A PRIME TIME FOR SPORTS
At about the same time Ray Floyd was winning the Masters golf tournament last spring. Bob Wussler, 40, became president of the Columbia Broadcasting System. In the 20 months before he moved up to one of the three most important jobs in American television, Wussler had served as the head of CBS Sports, and that is a fact that should not go unnoticed by sports fans or promoters. Typical of what viewers can expect from the young network president, who henceforth shall be known as Bet-a-Million Wussler, will be the Oct. 22 showing on CBS of last week's controversial Muhammad Ali-Ken Norton fight. Even more significant than CBS' ownership of the rights to the fight, a very formidable piece of TV merchandise that cost the network $1 million, is Wussler's decision to telecast it on a Friday night in prime time immediately preceding the third debate between Jimmy Carter and Gerald Ford.
The selection for the first time of a sports man to head up a major network and his scheduling of Ali-Norton represent two more big steps in the continuing growth of sports on prime time. Nighttime televised sports have already enjoyed a boom in 1976, led by ABC's four weeks of Olympic coverage from Innsbruck and Montreal. Once TV executives doubted that athletic events could compete with doctors, lawyers, comics and killers, but of the 60 top-rated "specials" televised during evenings in the 1975-76 season, one-third were sports shows. TV's history has been consistent on one thing: if something is a success, imitate it and expand on it. These days that is exactly what is happening to televised sports, and nobody expects the trend to be reversed.

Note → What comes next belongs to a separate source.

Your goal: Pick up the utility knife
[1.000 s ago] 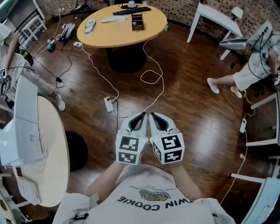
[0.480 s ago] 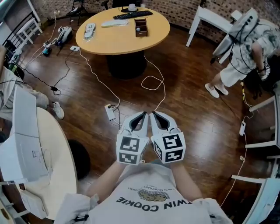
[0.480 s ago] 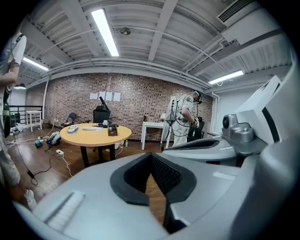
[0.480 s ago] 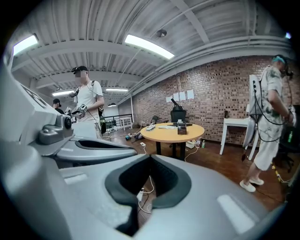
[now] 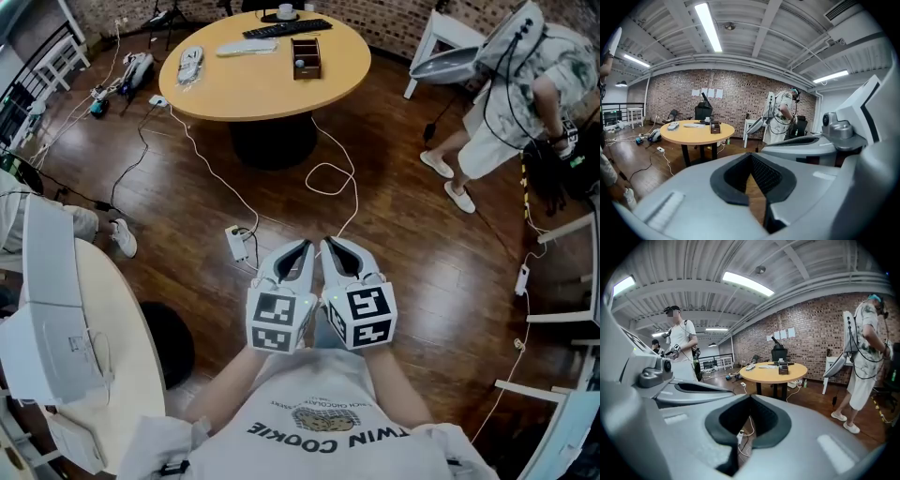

Starting this weekend ABC will broadcast one game of baseball's playoffs every night until they conclude. Then NBC is likely to show four World Series games in prime time, including Game 2 on a Sunday night. There had been speculation that Super Bowl XI would be seen in the evening hours on NBC, but NFL Commissioner Pete Rozelle rejected the idea. This year's game is being played in Pasadena, Calif., and Rozelle felt that a late starting time would seriously impair newspaper coverage of the event in Eastern time zones and that so-so lighting in the Rose Bowl might make a night game unfair to the participants. Ah, but think of Super Bowl XII. That one is scheduled indoors at New Orleans.
There are important implications for baseball in the Sunday night World Series game. Television's current fascination with sports is not the result of its love of games but of its steadfast loyalty to big ratings and fat bottom lines. Last year's Series between the Red Sox and the Reds was a bonanza for NBC, with five games (two because of rain) in prime time. The seventh game pulled in an estimated 40.6 million households, a record total audience for a program of any kind and 3.2 million more homes than tuned in Super Bowl. Baseball's hope is that on Sunday, Oct. 17 it can draw such numbers again.
A one-sided game, however, could grind the ratings way down and cause embarrassment for the sport. Should Ali-Norton, for example, get a significantly larger number of viewers than the Sunday night Series game, the bottom liners, who hate to give their precious Sunday prime time to any but the highest-drawing "specials," might get upset. I am already upset at baseball's management, because I feel it has naively entered the ratings game and lost dignity for the sport by doing so. Except for ratings, there is no reason for a Sunday night game. I accept mid-week Series games being scheduled for the evening to allow more working people to watch them, but by playing on Sunday night, baseball is abandoning Sunday afternoon to pro football. The image war between the two sports has been a very real one for years and, in this case, baseball has vacillated. Despite its TV triumph of last fall, it has the look of a sport playing scared.
Meanwhile, CBS has the look of a winner, because the Ali-Norton match turns out to be a must-see event for sports fans. Originally the network dickered with the promoters to put the fight on live. This year three Ali bouts against little-known opponents were shown live and had spectacular ratings.
"The asking price to put the fight on live television was $8 million, and we felt that was totally unrealistic," says Wussler. "We paid $1 million to do it on tape and originally scheduled it for Nov. 19. When the fight ended with so much controversy, we got together with the promoters and persuaded them to waive the agreed-to waiting period. We even had hopes of putting it on within a week of the fight, but that was impossible, because the promoters had to protect the theaters that had agreed to show a movie of it.
"I believe there is room for more sports in prime time. This year we will show the climbing of Mt. Everest, a special on Nadia Comaneci, the NBA playoffs and probably some other events. ABC proved with Monday Night Football that sports work in prime time. They proved it again with the Olympics. I don't know what percentage of prime time will be given to sports, but I see it increasing."
A more important question is how much it should be allowed to increase. Now is the time for sports owners to become wary, because television tends to devour its young. Quickly. It costs about one million to put a good movie on TV. A lot of sports events can be bought or hyped up for less than that, and if the ratings work out well, a prime-time sports boom is likely. Sports should exercise restraint to ensure that the boom does not become a bust.